La polarización de nuestra convivencia diaria, lo fácil que es irritar a alguien con conductas obviamente no destinadas a ello y lo vocal y viral de sus reacciones –muchas veces incluso con llamados al boicot antes que al diálogo–, están marcando nuestra sociedad como la del resto del mundo. Los historiadores nos dirán algún día si fueron las redes sociales, la pandemia, la desigualdad u otras las causas las que gatillaron el cambio, pero el hecho es que los efectos están presentes aquí y ahora, y su impacto puede ser implacable.
Las empresas y sus líderes miran este escenario como el capitán de un navío que ve nubes negras acumulándose en el horizonte, si es que ya no está en medio de la tormenta. Un estrategia corporativa exitosa requiere que las empresas aprendan a navegar en medio de las demandas y expectativas de los inversionistas, reguladores y grupos de interés que compiten entre sí por imponer sus prioridades.
El hecho de abrazar alguna de esas prioridades se ha vuelto, en muchas ocasiones, un riesgo en sí mismo y un gesto expuesto a la interpretación política, que inmediatamente generará aplausos de un lado y detractores del otro. Incluso tratar de mantenerse al margen puede ser interpretado como un acto político, de complicidad o indolencia. Algo parecido ocurre con el riesgo que generan las sucesivas crisis, que pueden desbaratar cadenas de suministro y rutas comerciales, o transformar las fechas de las elecciones en hitos de la agenda corporativa.
Directorios y gerencias se ven cada vez más necesitados de evaluar su riesgo político, medir su potencial exposición, calibrar y alinearse sobre cómo y cuándo puede ser apropiado adoptar o abandonar una postura pública sobre materias del negocio, asuntos sociales o ambientales, y tener preparada una respuesta por si la reacción es adversa.
Una reciente columna del Financial Times argumenta que la política se ha ido transformando en un riesgo de tal magnitud, que ya va siendo hora de que toda empresa grande tenga un experto a cargo de las “relaciones gubernamentales”, que la ayude a diseñar su propia política exterior y diplomacia.
No se refiere a la práctica de incorporar como directores a personas que fueron ministros, senadores o diputados, cuya influencia y contactos van depreciándose paulatinamente, o de golpe, si su coalición pierde el poder. Argumenta que ya no es el tiempo de influencias en las sombras, ni de amiguismos.

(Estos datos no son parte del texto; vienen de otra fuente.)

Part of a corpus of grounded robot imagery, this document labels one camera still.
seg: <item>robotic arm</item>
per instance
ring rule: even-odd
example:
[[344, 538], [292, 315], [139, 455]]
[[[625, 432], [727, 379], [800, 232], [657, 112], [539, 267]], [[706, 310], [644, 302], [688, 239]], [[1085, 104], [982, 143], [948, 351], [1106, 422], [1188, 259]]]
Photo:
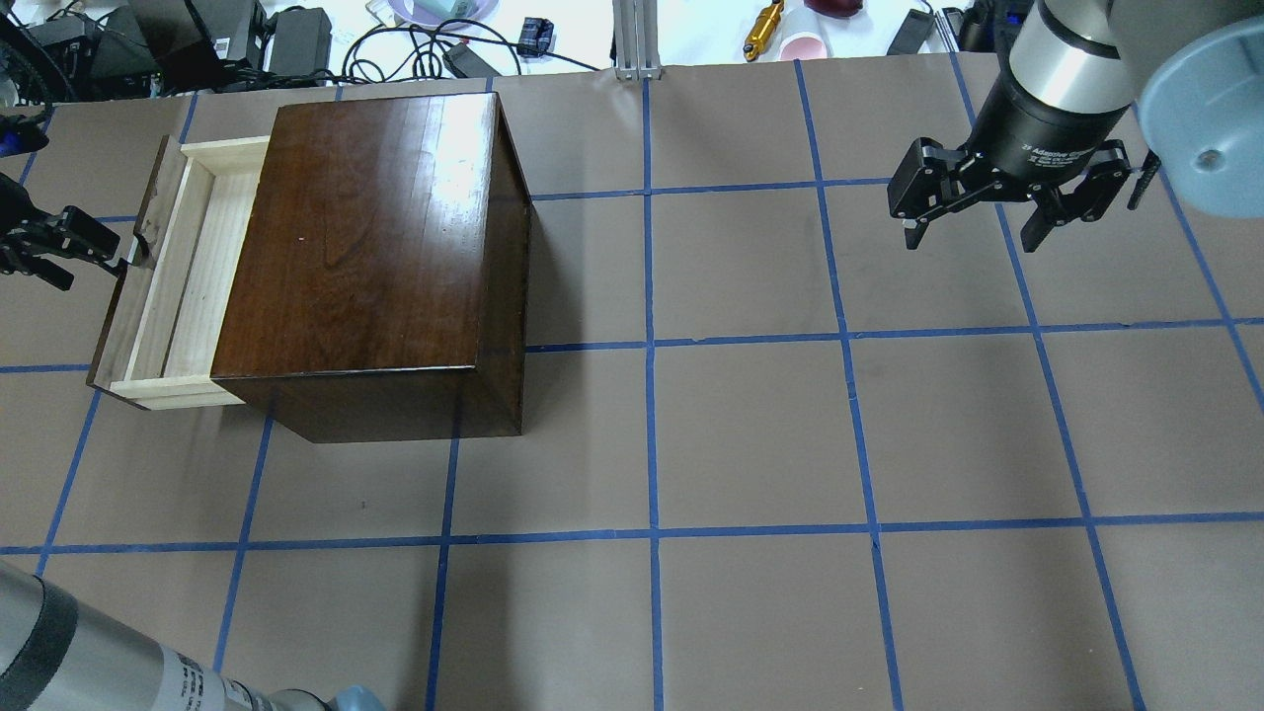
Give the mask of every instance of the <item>robotic arm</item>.
[[1106, 138], [1134, 99], [1152, 154], [1130, 209], [1162, 159], [1200, 210], [1264, 216], [1264, 0], [1038, 0], [966, 142], [919, 138], [896, 168], [905, 245], [983, 201], [1035, 202], [1025, 252], [1100, 219], [1131, 172]]
[[[111, 275], [125, 268], [115, 254], [119, 235], [83, 210], [67, 206], [49, 215], [30, 201], [27, 190], [0, 173], [0, 275], [37, 276], [67, 291], [75, 275], [44, 258], [46, 254], [83, 259]], [[133, 249], [145, 245], [137, 238]]]

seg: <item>blue tape grid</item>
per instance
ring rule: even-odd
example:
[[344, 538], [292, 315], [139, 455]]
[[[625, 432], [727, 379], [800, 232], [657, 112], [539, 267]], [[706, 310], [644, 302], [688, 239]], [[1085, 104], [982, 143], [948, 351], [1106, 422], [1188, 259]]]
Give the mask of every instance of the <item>blue tape grid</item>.
[[[966, 116], [971, 125], [975, 124], [975, 106], [971, 102], [969, 92], [966, 90], [966, 78], [962, 75], [961, 65], [956, 54], [949, 54], [953, 75], [957, 77], [957, 89], [961, 91]], [[1093, 522], [1092, 507], [1088, 502], [1088, 492], [1085, 490], [1085, 481], [1079, 472], [1079, 461], [1076, 457], [1076, 447], [1071, 440], [1071, 429], [1067, 425], [1067, 416], [1062, 409], [1062, 397], [1058, 393], [1058, 383], [1053, 376], [1053, 367], [1049, 363], [1049, 353], [1044, 344], [1044, 334], [1040, 330], [1040, 321], [1036, 318], [1035, 305], [1031, 294], [1028, 291], [1026, 276], [1023, 273], [1023, 263], [1019, 261], [1018, 249], [1014, 245], [1014, 235], [1010, 232], [1009, 220], [1000, 204], [995, 205], [996, 218], [1001, 224], [1001, 233], [1005, 237], [1005, 249], [1014, 267], [1014, 278], [1018, 281], [1019, 294], [1023, 297], [1023, 307], [1026, 311], [1028, 323], [1031, 330], [1031, 339], [1035, 343], [1036, 356], [1040, 359], [1040, 369], [1044, 373], [1045, 386], [1049, 391], [1049, 401], [1053, 406], [1054, 419], [1058, 423], [1058, 433], [1062, 436], [1062, 447], [1067, 457], [1067, 467], [1071, 471], [1071, 479], [1079, 502], [1079, 514], [1085, 521], [1085, 533], [1088, 536], [1088, 548], [1092, 552], [1093, 566], [1097, 569], [1097, 579], [1101, 583], [1102, 598], [1106, 603], [1106, 615], [1110, 619], [1111, 631], [1115, 635], [1115, 646], [1119, 650], [1120, 662], [1124, 667], [1124, 678], [1127, 682], [1129, 696], [1133, 698], [1133, 707], [1136, 711], [1145, 710], [1145, 700], [1141, 697], [1141, 686], [1136, 678], [1136, 669], [1133, 665], [1133, 655], [1127, 646], [1127, 638], [1124, 634], [1124, 622], [1119, 615], [1119, 606], [1115, 601], [1115, 591], [1110, 582], [1110, 572], [1106, 569], [1106, 558], [1102, 554], [1101, 541], [1097, 536], [1097, 525]]]
[[[653, 364], [656, 340], [653, 337], [653, 137], [650, 114], [650, 80], [641, 80], [641, 145], [642, 190], [645, 207], [645, 431], [646, 471], [648, 478], [648, 520], [651, 533], [659, 529], [659, 424], [655, 400]], [[659, 538], [650, 538], [650, 645], [653, 663], [653, 711], [664, 710], [662, 671], [662, 569], [660, 566]]]
[[834, 297], [834, 316], [838, 320], [839, 343], [842, 344], [843, 374], [847, 380], [847, 402], [851, 407], [852, 430], [856, 438], [856, 455], [860, 461], [861, 490], [865, 495], [865, 519], [870, 529], [870, 552], [873, 560], [873, 582], [877, 595], [878, 617], [882, 628], [882, 645], [886, 650], [886, 671], [891, 686], [891, 703], [895, 711], [904, 711], [904, 691], [900, 686], [900, 664], [895, 653], [895, 630], [891, 625], [891, 602], [886, 592], [886, 566], [882, 560], [882, 528], [877, 515], [877, 502], [873, 497], [873, 481], [870, 477], [868, 448], [865, 444], [865, 424], [861, 415], [860, 393], [856, 391], [856, 371], [852, 361], [852, 344], [847, 328], [847, 311], [843, 307], [842, 288], [838, 285], [838, 264], [834, 259], [834, 237], [829, 224], [829, 205], [825, 201], [825, 181], [820, 168], [820, 147], [817, 144], [817, 127], [811, 118], [811, 101], [808, 99], [808, 83], [803, 76], [803, 63], [794, 62], [795, 80], [799, 83], [799, 100], [803, 102], [803, 116], [808, 127], [808, 143], [811, 148], [811, 171], [815, 177], [817, 205], [820, 209], [820, 232], [824, 239], [825, 264], [829, 269], [829, 287]]
[[[884, 521], [881, 533], [940, 531], [1006, 531], [1033, 529], [1077, 529], [1091, 522], [1097, 528], [1164, 526], [1191, 524], [1256, 524], [1264, 522], [1264, 511], [1218, 511], [1197, 514], [1133, 514], [1115, 516], [1081, 516], [1050, 519], [980, 519], [944, 521]], [[785, 535], [871, 535], [868, 522], [794, 524], [771, 526], [683, 526], [657, 529], [595, 529], [573, 531], [540, 531], [523, 534], [454, 534], [327, 538], [311, 540], [252, 540], [246, 552], [255, 550], [359, 550], [374, 548], [439, 548], [465, 545], [530, 545], [583, 540], [665, 540], [696, 538], [758, 538]], [[105, 543], [54, 544], [47, 547], [52, 555], [107, 555], [115, 553], [224, 553], [238, 550], [238, 541], [174, 541], [174, 543]], [[0, 545], [0, 555], [39, 555], [43, 545]]]
[[[967, 116], [973, 123], [975, 111], [969, 96], [966, 91], [964, 77], [957, 58], [949, 54], [953, 72], [962, 94], [962, 100]], [[1155, 514], [1155, 515], [1124, 515], [1124, 516], [1095, 516], [1091, 511], [1083, 481], [1079, 476], [1078, 463], [1074, 458], [1074, 448], [1071, 442], [1069, 430], [1062, 411], [1057, 383], [1049, 366], [1048, 354], [1044, 348], [1043, 334], [1049, 333], [1083, 333], [1083, 331], [1111, 331], [1111, 330], [1149, 330], [1149, 329], [1186, 329], [1186, 328], [1226, 328], [1234, 342], [1235, 349], [1241, 359], [1246, 380], [1264, 410], [1264, 390], [1254, 369], [1250, 357], [1243, 344], [1237, 326], [1264, 325], [1264, 318], [1239, 318], [1231, 316], [1227, 304], [1215, 282], [1211, 268], [1202, 254], [1193, 229], [1186, 218], [1176, 194], [1165, 175], [1162, 175], [1164, 189], [1177, 214], [1181, 226], [1189, 243], [1191, 250], [1202, 269], [1216, 305], [1221, 312], [1221, 319], [1201, 319], [1184, 321], [1145, 321], [1145, 323], [1096, 323], [1096, 324], [1062, 324], [1042, 325], [1035, 315], [1030, 294], [1026, 288], [1023, 267], [1018, 258], [1012, 234], [1004, 213], [997, 207], [997, 219], [1005, 235], [1006, 249], [1014, 267], [1015, 278], [1023, 296], [1024, 307], [1028, 315], [1028, 325], [1010, 326], [978, 326], [978, 328], [948, 328], [948, 329], [904, 329], [904, 330], [873, 330], [849, 331], [847, 329], [846, 311], [843, 309], [841, 288], [838, 285], [838, 269], [834, 262], [832, 232], [829, 224], [829, 210], [825, 201], [825, 189], [851, 185], [885, 185], [886, 178], [849, 178], [849, 180], [824, 180], [820, 167], [819, 147], [815, 137], [815, 128], [811, 116], [811, 106], [808, 96], [803, 68], [795, 62], [795, 76], [799, 85], [800, 100], [803, 104], [804, 120], [808, 128], [808, 138], [813, 156], [813, 181], [798, 182], [767, 182], [767, 183], [737, 183], [713, 186], [685, 186], [685, 187], [653, 187], [652, 186], [652, 156], [651, 156], [651, 123], [650, 123], [650, 82], [642, 82], [642, 139], [643, 139], [643, 185], [636, 190], [612, 190], [597, 192], [569, 192], [536, 195], [540, 201], [549, 200], [575, 200], [575, 199], [603, 199], [603, 197], [631, 197], [641, 196], [643, 200], [645, 219], [645, 291], [646, 291], [646, 340], [643, 342], [607, 342], [607, 343], [574, 343], [574, 344], [545, 344], [528, 348], [531, 353], [559, 353], [579, 350], [614, 350], [614, 349], [643, 349], [646, 352], [646, 425], [647, 425], [647, 455], [648, 455], [648, 520], [646, 529], [609, 529], [609, 530], [579, 530], [556, 533], [532, 534], [488, 534], [488, 535], [453, 535], [451, 519], [455, 497], [456, 468], [459, 459], [460, 439], [454, 438], [449, 452], [449, 471], [444, 501], [442, 533], [437, 536], [398, 536], [398, 538], [367, 538], [367, 539], [321, 539], [321, 540], [250, 540], [250, 528], [254, 517], [254, 509], [258, 501], [259, 486], [267, 461], [268, 444], [273, 421], [267, 419], [259, 442], [259, 450], [255, 469], [252, 478], [250, 492], [246, 500], [245, 515], [243, 516], [241, 531], [236, 541], [174, 541], [174, 543], [126, 543], [126, 544], [56, 544], [56, 536], [64, 515], [71, 490], [75, 485], [76, 473], [82, 461], [83, 450], [92, 429], [100, 392], [94, 392], [88, 405], [83, 426], [67, 471], [66, 481], [58, 498], [57, 507], [49, 524], [48, 534], [43, 545], [38, 547], [0, 547], [0, 555], [38, 554], [39, 563], [37, 573], [43, 573], [51, 555], [76, 555], [76, 554], [112, 554], [112, 553], [174, 553], [174, 552], [234, 552], [234, 567], [225, 600], [224, 615], [221, 619], [219, 639], [214, 665], [220, 669], [231, 631], [233, 611], [236, 592], [240, 586], [241, 569], [245, 554], [250, 550], [330, 550], [330, 549], [367, 549], [367, 548], [411, 548], [411, 547], [437, 547], [439, 571], [435, 595], [435, 610], [432, 616], [430, 669], [426, 686], [426, 708], [432, 710], [437, 703], [437, 679], [440, 668], [440, 653], [442, 639], [442, 620], [446, 602], [446, 573], [449, 552], [454, 545], [489, 545], [489, 544], [532, 544], [574, 540], [647, 540], [650, 544], [650, 573], [651, 573], [651, 619], [652, 619], [652, 645], [653, 645], [653, 698], [655, 710], [664, 708], [664, 668], [662, 668], [662, 591], [659, 566], [659, 543], [662, 539], [672, 538], [732, 538], [732, 536], [770, 536], [770, 535], [868, 535], [872, 541], [872, 557], [875, 568], [876, 593], [881, 616], [884, 644], [887, 655], [887, 669], [891, 684], [894, 707], [902, 708], [902, 692], [900, 688], [897, 657], [891, 626], [891, 614], [886, 595], [886, 582], [884, 574], [881, 534], [884, 533], [932, 533], [932, 531], [962, 531], [962, 530], [1026, 530], [1049, 528], [1083, 528], [1088, 534], [1090, 545], [1093, 553], [1095, 566], [1106, 600], [1107, 614], [1111, 628], [1115, 633], [1120, 658], [1124, 664], [1125, 677], [1133, 697], [1134, 708], [1144, 710], [1145, 703], [1141, 697], [1136, 674], [1133, 668], [1131, 657], [1120, 621], [1119, 610], [1114, 600], [1110, 578], [1106, 569], [1105, 558], [1097, 539], [1096, 529], [1100, 526], [1133, 526], [1133, 525], [1173, 525], [1173, 524], [1215, 524], [1215, 522], [1261, 522], [1264, 511], [1230, 511], [1230, 512], [1192, 512], [1192, 514]], [[484, 91], [492, 91], [493, 80], [488, 78]], [[343, 87], [337, 87], [335, 100], [341, 100]], [[197, 109], [197, 95], [190, 99], [188, 113], [185, 118], [179, 133], [179, 140], [187, 140], [188, 132], [193, 123]], [[44, 124], [48, 130], [53, 116]], [[32, 154], [21, 172], [19, 182], [24, 183], [35, 164], [37, 154]], [[782, 335], [751, 335], [751, 337], [715, 337], [705, 339], [664, 339], [659, 340], [653, 334], [653, 235], [652, 235], [652, 197], [655, 195], [684, 195], [702, 192], [741, 192], [756, 190], [806, 190], [814, 189], [818, 196], [820, 210], [822, 234], [827, 253], [830, 283], [834, 288], [834, 310], [838, 320], [837, 333], [809, 333], [809, 334], [782, 334]], [[135, 216], [119, 215], [101, 218], [104, 223], [133, 221]], [[969, 335], [1001, 335], [1001, 334], [1031, 334], [1040, 358], [1042, 369], [1049, 390], [1050, 404], [1058, 421], [1059, 433], [1071, 466], [1071, 473], [1081, 504], [1079, 517], [1052, 517], [1052, 519], [1015, 519], [1015, 520], [961, 520], [961, 521], [899, 521], [882, 522], [877, 515], [877, 506], [873, 498], [872, 482], [868, 473], [867, 453], [865, 448], [863, 420], [861, 416], [860, 400], [856, 393], [854, 372], [851, 359], [851, 342], [861, 339], [882, 338], [953, 338]], [[857, 442], [857, 453], [861, 464], [862, 488], [865, 491], [866, 521], [843, 524], [817, 524], [817, 525], [787, 525], [787, 526], [718, 526], [718, 528], [661, 528], [659, 525], [659, 490], [657, 490], [657, 447], [655, 423], [655, 350], [657, 348], [680, 348], [694, 345], [728, 345], [743, 343], [803, 343], [803, 342], [839, 342], [847, 380], [848, 401], [852, 410], [852, 423]], [[35, 366], [3, 366], [0, 374], [20, 373], [48, 373], [48, 372], [82, 372], [87, 371], [87, 364], [57, 363]]]

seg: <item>dark wooden box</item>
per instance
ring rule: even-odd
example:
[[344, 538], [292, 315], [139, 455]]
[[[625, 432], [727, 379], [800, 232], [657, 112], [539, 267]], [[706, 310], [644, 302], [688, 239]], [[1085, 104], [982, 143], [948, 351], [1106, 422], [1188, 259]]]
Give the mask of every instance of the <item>dark wooden box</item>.
[[[262, 143], [230, 143], [179, 147], [179, 164], [163, 167], [161, 158], [155, 180], [163, 171], [179, 175], [179, 153], [263, 151]], [[210, 247], [219, 239], [209, 234], [211, 215], [221, 210], [221, 183], [228, 194], [233, 180], [250, 178], [226, 180], [216, 171], [228, 168], [212, 166], [220, 177], [198, 194], [212, 206], [201, 207], [206, 218], [193, 230], [193, 266], [171, 266], [181, 262], [169, 256], [163, 277], [159, 256], [155, 271], [129, 269], [137, 273], [120, 283], [124, 297], [116, 292], [110, 321], [126, 314], [130, 330], [106, 323], [106, 354], [99, 352], [90, 382], [153, 409], [240, 399], [311, 442], [520, 434], [531, 202], [495, 95], [286, 106], [262, 156], [262, 170], [258, 158], [245, 168], [259, 178], [226, 306], [228, 277], [219, 295], [205, 286], [210, 277], [171, 285], [179, 269], [233, 268], [225, 256], [235, 249], [231, 239], [228, 248]], [[181, 182], [166, 220], [172, 225], [163, 226], [162, 248], [172, 254], [185, 219], [179, 204], [191, 192]], [[209, 380], [196, 363], [200, 380], [167, 368], [188, 361], [188, 347], [177, 357], [171, 345], [188, 338], [168, 338], [148, 374], [137, 367], [144, 348], [135, 321], [142, 335], [157, 331], [149, 342], [162, 340], [150, 311], [169, 299], [149, 291], [163, 282], [183, 290], [173, 328], [217, 344], [202, 347]], [[124, 307], [129, 288], [144, 295], [143, 309]], [[219, 311], [201, 306], [216, 297]], [[186, 315], [217, 328], [217, 339]]]

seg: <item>electrical cord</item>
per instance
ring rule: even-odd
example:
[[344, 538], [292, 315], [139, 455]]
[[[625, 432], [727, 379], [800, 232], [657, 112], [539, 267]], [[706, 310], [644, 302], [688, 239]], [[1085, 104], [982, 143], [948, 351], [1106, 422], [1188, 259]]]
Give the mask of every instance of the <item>electrical cord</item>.
[[[13, 8], [8, 8], [6, 14], [9, 18], [13, 18], [13, 23], [10, 23], [13, 25], [13, 32], [19, 33], [29, 46], [38, 49], [39, 53], [44, 56], [44, 59], [47, 59], [48, 62], [47, 67], [51, 68], [53, 72], [56, 72], [57, 78], [61, 80], [62, 86], [66, 89], [63, 99], [66, 101], [77, 101], [78, 96], [75, 92], [75, 87], [71, 86], [70, 77], [67, 77], [66, 72], [63, 72], [62, 68], [57, 65], [57, 62], [53, 61], [53, 58], [48, 54], [48, 51], [46, 51], [43, 46], [40, 46], [39, 42], [35, 40], [34, 37], [32, 37], [30, 30], [27, 29], [27, 23], [21, 22], [21, 18], [19, 18], [13, 11]], [[23, 52], [20, 52], [18, 47], [15, 47], [14, 44], [9, 42], [0, 42], [0, 46], [9, 48], [8, 56], [10, 61], [13, 61], [14, 58], [18, 59], [18, 63], [21, 65], [21, 68], [25, 71], [27, 76], [24, 78], [27, 78], [27, 81], [34, 83], [39, 89], [40, 94], [38, 96], [39, 101], [33, 101], [30, 96], [23, 97], [28, 104], [35, 104], [35, 102], [44, 104], [44, 110], [40, 111], [39, 115], [37, 116], [38, 120], [44, 120], [48, 116], [51, 116], [53, 114], [53, 100], [54, 100], [53, 89], [44, 80], [39, 68], [25, 54], [23, 54]]]
[[[487, 37], [475, 37], [475, 35], [464, 34], [464, 33], [459, 33], [459, 32], [447, 32], [446, 30], [446, 28], [449, 28], [451, 25], [461, 25], [461, 24], [479, 27], [479, 28], [482, 28], [482, 29], [492, 33], [493, 35], [495, 35], [495, 38], [493, 39], [493, 38], [487, 38]], [[372, 62], [369, 59], [362, 59], [359, 57], [359, 52], [364, 47], [365, 42], [368, 42], [370, 38], [377, 37], [379, 34], [391, 34], [391, 33], [408, 33], [408, 35], [410, 35], [410, 38], [412, 39], [412, 43], [413, 43], [413, 53], [410, 56], [408, 59], [404, 59], [404, 62], [399, 66], [399, 68], [397, 68], [394, 72], [392, 72], [392, 73], [388, 75], [375, 62]], [[420, 42], [418, 35], [426, 35], [428, 38], [428, 40], [427, 42]], [[483, 23], [479, 23], [479, 22], [475, 22], [475, 20], [454, 19], [454, 20], [445, 20], [445, 22], [435, 25], [434, 28], [427, 28], [427, 27], [422, 27], [422, 25], [418, 25], [418, 24], [408, 24], [408, 25], [401, 25], [401, 27], [386, 27], [386, 25], [378, 24], [373, 29], [368, 30], [367, 33], [364, 33], [363, 35], [360, 35], [359, 38], [356, 38], [351, 43], [351, 46], [348, 48], [346, 56], [343, 59], [343, 76], [346, 76], [346, 77], [359, 76], [359, 78], [365, 78], [365, 80], [373, 81], [373, 78], [369, 77], [365, 73], [365, 71], [364, 71], [365, 67], [369, 67], [369, 68], [373, 68], [377, 72], [377, 76], [378, 76], [378, 80], [373, 81], [374, 83], [383, 83], [383, 82], [392, 82], [392, 81], [411, 81], [411, 78], [417, 78], [417, 80], [421, 80], [421, 78], [445, 78], [442, 76], [442, 73], [441, 73], [442, 72], [441, 57], [439, 56], [439, 53], [435, 52], [435, 47], [442, 47], [442, 48], [450, 49], [450, 48], [455, 47], [455, 43], [453, 43], [453, 42], [444, 42], [444, 39], [441, 39], [441, 38], [444, 38], [444, 39], [456, 39], [456, 40], [463, 40], [463, 42], [479, 42], [479, 43], [484, 43], [484, 44], [498, 44], [498, 46], [506, 47], [509, 51], [511, 57], [513, 58], [514, 70], [517, 71], [518, 75], [522, 75], [522, 63], [520, 62], [518, 54], [517, 54], [517, 49], [520, 47], [518, 43], [511, 42], [503, 34], [501, 34], [495, 29], [493, 29], [493, 28], [490, 28], [490, 27], [488, 27], [488, 25], [485, 25]], [[562, 56], [562, 54], [557, 54], [557, 53], [554, 53], [554, 52], [541, 52], [541, 54], [545, 56], [545, 57], [551, 57], [551, 58], [555, 58], [555, 59], [561, 59], [564, 62], [569, 62], [571, 65], [575, 65], [578, 67], [583, 67], [583, 68], [589, 70], [589, 71], [594, 71], [594, 72], [595, 71], [600, 71], [598, 67], [594, 67], [594, 66], [588, 65], [585, 62], [580, 62], [579, 59], [573, 59], [570, 57], [566, 57], [566, 56]], [[412, 62], [412, 65], [413, 65], [413, 77], [411, 77], [411, 78], [410, 77], [404, 77], [402, 80], [394, 78], [399, 72], [402, 72], [404, 70], [404, 67], [408, 66], [410, 62]]]
[[110, 29], [105, 24], [105, 22], [110, 18], [110, 15], [112, 15], [115, 11], [118, 11], [116, 9], [106, 13], [105, 15], [101, 15], [101, 19], [97, 20], [97, 19], [94, 19], [94, 18], [91, 18], [91, 16], [83, 14], [83, 13], [77, 11], [77, 10], [71, 10], [71, 8], [73, 5], [75, 5], [75, 3], [71, 3], [66, 8], [63, 8], [61, 10], [57, 10], [56, 13], [53, 13], [52, 15], [48, 16], [47, 22], [53, 22], [53, 20], [56, 20], [58, 18], [68, 18], [68, 16], [78, 18], [81, 20], [83, 20], [83, 22], [95, 24], [97, 28], [101, 29], [101, 32], [112, 34], [115, 37], [121, 37], [128, 44], [134, 44], [134, 46], [144, 49], [145, 52], [149, 51], [149, 46], [145, 44], [144, 42], [137, 42], [135, 39], [128, 37], [126, 34], [123, 34], [121, 32], [119, 32], [116, 29]]
[[432, 32], [434, 35], [445, 34], [444, 33], [444, 28], [449, 27], [449, 25], [454, 25], [454, 24], [474, 25], [477, 28], [482, 28], [483, 30], [489, 32], [493, 35], [495, 35], [495, 38], [501, 40], [499, 44], [504, 44], [506, 49], [509, 51], [509, 57], [513, 58], [513, 68], [514, 68], [514, 71], [517, 72], [518, 76], [522, 76], [522, 62], [518, 61], [517, 44], [509, 42], [508, 39], [506, 39], [506, 37], [503, 34], [501, 34], [499, 32], [492, 29], [490, 25], [485, 25], [485, 24], [483, 24], [483, 23], [480, 23], [478, 20], [458, 20], [458, 19], [453, 19], [453, 20], [444, 20], [444, 22], [439, 23], [437, 25], [435, 25], [435, 29], [432, 29], [430, 32]]

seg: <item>open drawer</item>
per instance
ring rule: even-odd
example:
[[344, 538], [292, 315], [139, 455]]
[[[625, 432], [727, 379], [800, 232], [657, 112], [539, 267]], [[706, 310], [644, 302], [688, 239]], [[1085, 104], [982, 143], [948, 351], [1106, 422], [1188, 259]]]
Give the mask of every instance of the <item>open drawer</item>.
[[520, 434], [530, 214], [494, 95], [168, 140], [88, 383], [149, 410], [245, 402], [310, 442]]
[[267, 148], [163, 142], [134, 230], [149, 254], [119, 277], [88, 385], [147, 410], [241, 402], [211, 362]]

Por el contrario, la columnista sugiere que se requiere el apoyo especializado de un tecnócrata que entienda cómo funciona el poder, quien pueda ayudar al directorio y a la gerencia a leer la dinámica entre autoridades, votantes y quienes delinean la opinión pública. A partir de ello, y en concordancia con la estrategia y la misión de la empresa, será posible establecer un diálogo constructivo (en que no solamente se transmite, sino también se escucha) que permita fraguar alianzas y cooperación que agreguen valor para todas las partes involucradas, más allá de la filantropía o la mera defensa de los intereses de la empresa.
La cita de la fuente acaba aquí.